Ccxt Input Abstract Plugin #80

macanudo527 · 2022-09-04T11:12:55Z

This PR addresses issue #22 .

This only has _process_trades() functioning. I commented out code that I'll edit later.

Basically, I just want to submit this to see if this is the architecture you were thinking and if everything looks right. If it looks good to you, I'll continue on with deposits, withdrawals, and then the implicit API.

I think I can implement pagebased pagination from the Coinbase code, but idbased might be difficult to do without a real-world example.

Let me know what you think.

eprbell

This is cool. As I was reading the code I got a new design insight: I realized that pagination loop logic should probably be captured using custom iterators. It's a more natural fit and it's probably worth spending a little time exploring this approach. Custom iterators are already used extensively in the rest of the code. For a simple example of custom iterator see https://github.com/eprbell/rp2/blob/main/src/rp2/abstract_accounting_method.py.
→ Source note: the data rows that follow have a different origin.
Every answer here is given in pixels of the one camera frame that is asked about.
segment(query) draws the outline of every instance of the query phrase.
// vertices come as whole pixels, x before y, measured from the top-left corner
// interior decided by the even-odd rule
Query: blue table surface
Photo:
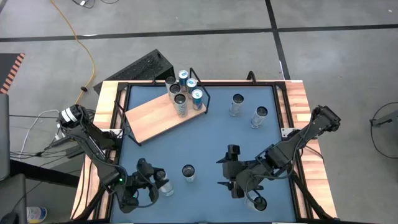
[[[124,214],[114,198],[113,223],[187,223],[187,222],[292,222],[294,208],[289,181],[263,180],[259,191],[267,200],[263,212],[251,210],[243,198],[231,197],[231,192],[219,181],[223,177],[222,159],[228,144],[241,147],[240,161],[252,160],[270,144],[280,141],[274,96],[270,86],[231,86],[206,88],[211,95],[208,114],[201,114],[142,144],[141,147],[124,138],[120,165],[129,174],[136,171],[138,159],[145,158],[154,167],[165,169],[174,187],[174,194],[166,197],[160,192],[158,201],[149,208],[137,208]],[[164,86],[134,86],[128,108],[132,109],[166,93]],[[237,117],[228,113],[232,96],[240,93],[244,104]],[[258,106],[265,106],[268,115],[259,129],[250,127],[250,119]],[[195,167],[196,179],[185,181],[182,167]],[[150,203],[148,190],[139,191],[140,205]]]

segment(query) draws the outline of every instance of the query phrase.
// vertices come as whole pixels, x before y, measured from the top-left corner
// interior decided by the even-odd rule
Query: wooden tray
[[[169,94],[166,93],[143,105],[126,112],[134,137],[138,143],[142,143],[174,126],[177,126],[206,111],[202,103],[201,110],[194,110],[192,100],[187,97],[188,114],[181,118],[178,116]]]

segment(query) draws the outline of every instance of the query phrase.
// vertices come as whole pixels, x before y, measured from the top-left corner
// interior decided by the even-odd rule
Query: black box
[[[173,65],[155,49],[106,80],[165,80],[171,75],[175,76]],[[102,82],[94,86],[97,94],[101,87]]]

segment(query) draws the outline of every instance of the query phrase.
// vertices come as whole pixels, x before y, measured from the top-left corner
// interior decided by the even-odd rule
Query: table leg
[[[24,174],[27,179],[39,180],[51,184],[77,187],[79,177],[56,170],[33,166],[25,162],[10,160],[10,175]]]

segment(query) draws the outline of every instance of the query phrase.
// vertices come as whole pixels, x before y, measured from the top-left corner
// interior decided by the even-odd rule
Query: yellow cable
[[[84,46],[84,44],[82,44],[79,40],[79,38],[77,38],[77,35],[75,33],[75,31],[73,30],[72,26],[70,25],[68,19],[63,15],[63,13],[61,12],[61,10],[57,7],[57,5],[53,2],[53,0],[50,0],[51,4],[54,5],[54,7],[58,10],[58,12],[61,14],[61,16],[63,17],[63,19],[67,22],[67,24],[69,25],[70,29],[73,32],[73,35],[75,36],[76,41],[87,51],[88,55],[90,56],[91,59],[91,63],[93,64],[93,73],[91,74],[90,79],[88,80],[88,82],[86,83],[85,87],[87,88],[87,86],[91,83],[91,81],[93,80],[93,78],[95,77],[95,64],[94,64],[94,59],[93,56],[91,56],[90,51],[88,51],[87,47]],[[83,95],[84,91],[82,90],[75,102],[75,104],[77,104],[80,101],[81,96]]]

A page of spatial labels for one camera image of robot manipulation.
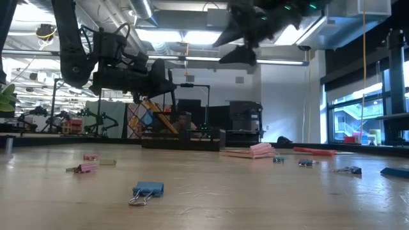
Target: fluorescent light fixture
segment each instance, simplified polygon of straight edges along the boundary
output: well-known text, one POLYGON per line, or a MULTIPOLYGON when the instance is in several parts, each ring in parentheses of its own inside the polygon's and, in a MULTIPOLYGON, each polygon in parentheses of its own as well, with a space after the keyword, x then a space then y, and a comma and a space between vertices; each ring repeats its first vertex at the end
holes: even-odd
POLYGON ((36 33, 30 32, 8 32, 8 36, 34 36, 36 33))
POLYGON ((180 33, 177 31, 136 29, 136 33, 142 41, 151 43, 181 41, 180 33))
POLYGON ((311 27, 303 36, 301 36, 301 38, 298 39, 296 44, 300 45, 303 41, 305 41, 305 39, 307 39, 310 35, 312 35, 312 33, 315 32, 315 30, 317 30, 322 25, 322 23, 324 23, 326 21, 327 21, 327 17, 324 16, 317 23, 315 23, 315 25, 313 25, 313 27, 311 27))
POLYGON ((293 45, 305 32, 305 29, 295 29, 293 25, 287 26, 287 28, 281 33, 274 45, 293 45))
POLYGON ((189 31, 183 38, 184 42, 196 45, 210 45, 217 41, 221 32, 189 31))
POLYGON ((37 50, 3 50, 2 54, 20 54, 20 55, 38 55, 38 56, 53 56, 49 51, 37 51, 37 50))
POLYGON ((219 57, 186 57, 186 61, 219 61, 219 57))
POLYGON ((258 64, 269 65, 304 65, 303 61, 257 60, 258 64))
POLYGON ((163 59, 163 60, 168 60, 168 61, 179 60, 179 57, 178 57, 178 56, 149 55, 148 58, 149 58, 150 60, 156 60, 156 59, 163 59))
MULTIPOLYGON (((18 95, 18 98, 41 98, 41 99, 48 99, 52 100, 52 96, 49 95, 18 95)), ((65 100, 65 99, 77 99, 78 101, 90 101, 96 102, 98 101, 97 97, 89 97, 89 96, 56 96, 56 100, 65 100)), ((133 98, 101 98, 101 100, 112 100, 118 102, 133 102, 133 98)))

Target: ceiling light
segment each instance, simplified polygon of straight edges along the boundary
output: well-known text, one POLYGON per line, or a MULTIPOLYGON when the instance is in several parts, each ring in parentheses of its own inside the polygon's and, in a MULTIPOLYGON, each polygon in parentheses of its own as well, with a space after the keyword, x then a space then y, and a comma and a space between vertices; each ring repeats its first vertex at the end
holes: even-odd
POLYGON ((274 45, 293 45, 304 34, 305 30, 300 28, 295 29, 293 25, 287 26, 287 28, 281 33, 274 45))
POLYGON ((303 61, 281 61, 281 60, 257 60, 258 64, 269 64, 269 65, 306 65, 303 61))
POLYGON ((219 61, 219 57, 186 57, 186 61, 219 61))
POLYGON ((24 22, 49 22, 55 24, 55 17, 47 13, 32 3, 19 4, 13 16, 13 20, 24 21, 24 22))
POLYGON ((213 31, 189 31, 183 41, 196 45, 210 45, 217 41, 220 32, 213 31))
POLYGON ((2 54, 20 54, 20 55, 39 55, 39 56, 53 56, 50 51, 36 51, 36 50, 10 50, 5 49, 2 54))
POLYGON ((156 60, 156 59, 163 59, 163 60, 179 60, 178 56, 159 56, 159 55, 149 55, 148 58, 150 60, 156 60))
POLYGON ((310 35, 312 35, 312 33, 315 32, 315 30, 317 30, 322 25, 322 23, 326 21, 327 21, 327 17, 322 17, 322 19, 320 19, 317 23, 315 23, 313 27, 311 27, 303 36, 301 36, 300 39, 298 39, 296 44, 300 45, 303 41, 305 41, 305 39, 307 39, 310 35))
POLYGON ((142 41, 151 43, 181 41, 180 33, 177 31, 136 29, 136 33, 142 41))

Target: red object
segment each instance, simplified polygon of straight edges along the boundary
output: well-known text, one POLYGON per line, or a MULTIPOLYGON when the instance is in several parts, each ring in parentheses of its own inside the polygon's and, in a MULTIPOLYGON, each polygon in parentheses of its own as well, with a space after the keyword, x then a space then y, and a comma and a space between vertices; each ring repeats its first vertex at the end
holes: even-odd
POLYGON ((313 155, 316 156, 334 156, 337 153, 336 150, 310 149, 301 147, 294 147, 293 150, 302 153, 312 153, 313 155))
POLYGON ((355 144, 355 137, 344 137, 345 144, 355 144))

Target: wooden tabletop
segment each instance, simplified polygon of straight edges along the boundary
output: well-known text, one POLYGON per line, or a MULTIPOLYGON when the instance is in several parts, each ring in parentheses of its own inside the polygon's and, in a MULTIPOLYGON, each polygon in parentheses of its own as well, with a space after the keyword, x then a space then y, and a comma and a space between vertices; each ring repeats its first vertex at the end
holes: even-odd
POLYGON ((371 155, 250 160, 215 152, 76 144, 0 155, 0 229, 409 229, 409 180, 384 177, 409 160, 371 155), (65 172, 85 153, 115 158, 87 174, 65 172), (332 173, 361 167, 362 176, 332 173), (165 194, 129 207, 138 181, 165 194))

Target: purple binder clip
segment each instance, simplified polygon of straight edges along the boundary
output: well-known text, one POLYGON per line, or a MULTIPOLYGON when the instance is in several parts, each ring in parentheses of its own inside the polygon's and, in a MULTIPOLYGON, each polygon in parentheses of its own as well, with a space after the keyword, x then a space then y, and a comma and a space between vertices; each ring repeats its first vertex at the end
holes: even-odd
POLYGON ((162 182, 140 181, 132 189, 134 198, 128 201, 130 206, 145 206, 152 197, 161 197, 164 194, 162 182), (139 196, 144 196, 143 202, 137 202, 139 196))
The idea is that there is a container class (in the example it's AcquiredLotCandidates) we want to iterate on, so we define an __iter__ method which returns a custom iterator on that container (AccountingMethodIterator). The iterator class is custom defined: what makes AccountingMethodIterator a Python iterator is the __next__ method, which returns the next element (in this case it's an InTransaction). When there are no more elements to iterate on __next__ raises StopIteration.

So translating the above example to our case here:

AbstractPaginationDetails becomes AbstractPaginationDetailSet, DateBasedPaginationDetails becomes DateBasedPaginationDetailSet, etc. (to capture the idea that they are container classes)
Add "element" classes AbstractPaginationDetails, DateBasedPaginationDetails, etc. These are the elements contained in the container class and returned by the custom iterator (equivalent to InTransaction in the example above). These classes are very simple and contain only the fields necessary to do actual pagination: i.e. symbol, since, limit, parameters, etc. Perhaps these can be NamedTuples or dataclasses with frozen=true, to make sure they are read-only.
add def __iter__(self) -> "AbstractPaginationDetailsIterator" method to AbstractPaginationDetailSet (it's not implemented in the abstract class but only in the subclasses)
Add DateBasedPaginationDetailsIterator class. Its constructor receives all the information necessary to iterate: markets, current_results, etc. This class defines and updates iteration indexes
Add def __next__(self) -> DateBasedPaginationDetails: method to DateBasedPaginationDetailsIterator which returns the next object and updates indexes. If there are no more objects it returns StopIteration

With this approach the loop becomes something like:

pagination_detail_set: AbstractPaginationDetailSet = self.get_process_trades_pagination_detail_set(trades)
while pagination_details in pagination_detail_set:
    ...

I think this will pay off in terms of design clarity: we want to make this superclass as clean as possible because it will be used by every CCXT plugin.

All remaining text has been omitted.